:: Exercise aim ::
Report every line of the records that contains the word "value".

:: Given records ::
↓↓↓

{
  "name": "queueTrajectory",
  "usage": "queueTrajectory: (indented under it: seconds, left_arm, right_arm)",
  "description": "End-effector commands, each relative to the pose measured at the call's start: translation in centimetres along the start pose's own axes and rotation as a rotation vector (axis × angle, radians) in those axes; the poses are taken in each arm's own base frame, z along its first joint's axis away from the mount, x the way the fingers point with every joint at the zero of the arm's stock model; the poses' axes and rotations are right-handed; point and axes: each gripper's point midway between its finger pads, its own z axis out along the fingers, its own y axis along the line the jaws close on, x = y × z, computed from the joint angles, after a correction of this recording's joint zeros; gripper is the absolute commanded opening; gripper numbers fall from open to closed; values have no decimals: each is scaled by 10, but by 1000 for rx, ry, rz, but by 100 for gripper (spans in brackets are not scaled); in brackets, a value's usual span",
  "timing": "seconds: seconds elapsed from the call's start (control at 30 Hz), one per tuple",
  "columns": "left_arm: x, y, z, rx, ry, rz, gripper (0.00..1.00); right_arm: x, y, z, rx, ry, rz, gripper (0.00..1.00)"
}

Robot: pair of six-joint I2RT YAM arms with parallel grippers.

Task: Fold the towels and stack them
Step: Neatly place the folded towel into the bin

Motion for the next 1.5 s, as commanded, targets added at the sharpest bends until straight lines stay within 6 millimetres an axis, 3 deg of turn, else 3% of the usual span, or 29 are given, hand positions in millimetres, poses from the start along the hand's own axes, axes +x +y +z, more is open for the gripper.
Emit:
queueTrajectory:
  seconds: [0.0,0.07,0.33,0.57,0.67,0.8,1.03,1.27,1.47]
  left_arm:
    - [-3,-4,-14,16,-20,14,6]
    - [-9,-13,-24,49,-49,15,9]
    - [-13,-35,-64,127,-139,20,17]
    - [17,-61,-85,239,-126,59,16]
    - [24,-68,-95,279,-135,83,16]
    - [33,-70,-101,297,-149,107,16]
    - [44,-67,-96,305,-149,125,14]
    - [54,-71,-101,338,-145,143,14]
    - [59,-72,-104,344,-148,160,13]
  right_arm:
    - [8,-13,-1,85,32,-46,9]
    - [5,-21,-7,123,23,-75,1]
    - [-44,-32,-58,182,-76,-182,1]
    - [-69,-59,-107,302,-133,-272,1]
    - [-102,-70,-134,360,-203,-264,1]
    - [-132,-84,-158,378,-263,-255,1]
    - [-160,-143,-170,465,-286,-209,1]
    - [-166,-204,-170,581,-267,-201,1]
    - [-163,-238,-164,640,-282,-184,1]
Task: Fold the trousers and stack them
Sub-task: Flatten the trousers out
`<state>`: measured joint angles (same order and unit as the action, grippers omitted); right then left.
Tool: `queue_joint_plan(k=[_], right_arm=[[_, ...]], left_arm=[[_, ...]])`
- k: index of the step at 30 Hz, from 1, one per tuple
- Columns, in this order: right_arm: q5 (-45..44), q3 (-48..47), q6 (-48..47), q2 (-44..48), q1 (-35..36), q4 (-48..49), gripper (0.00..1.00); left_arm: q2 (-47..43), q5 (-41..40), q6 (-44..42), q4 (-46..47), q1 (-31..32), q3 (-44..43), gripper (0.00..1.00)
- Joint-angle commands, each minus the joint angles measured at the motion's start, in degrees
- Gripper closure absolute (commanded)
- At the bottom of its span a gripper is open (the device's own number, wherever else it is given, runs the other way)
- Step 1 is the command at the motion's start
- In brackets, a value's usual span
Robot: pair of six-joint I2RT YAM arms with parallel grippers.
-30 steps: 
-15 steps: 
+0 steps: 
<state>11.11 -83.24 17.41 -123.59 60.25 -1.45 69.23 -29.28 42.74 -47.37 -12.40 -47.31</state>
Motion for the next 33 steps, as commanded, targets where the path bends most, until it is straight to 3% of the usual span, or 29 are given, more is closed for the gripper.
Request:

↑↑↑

:: Reply to the task ::
  "description": "End-effector commands, each relative to the pose measured at the call's start: translation in centimetres along the start pose's own axes and rotation as a rotation vector (axis × angle, radians) in those axes; the poses are taken in each arm's own base frame, z along its first joint's axis away from the mount, x the way the fingers point with every joint at the zero of the arm's stock model; the poses' axes and rotations are right-handed; point and axes: each gripper's point midway between its finger pads, its own z axis out along the fingers, its own y axis along the line the jaws close on, x = y × z, computed from the joint angles, after a correction of this recording's joint zeros; gripper is the absolute commanded opening; gripper numbers fall from open to closed; values have no decimals: each is scaled by 10, but by 1000 for rx, ry, rz, but by 100 for gripper (spans in brackets are not scaled); in brackets, a value's usual span",
- In brackets, a value's usual span

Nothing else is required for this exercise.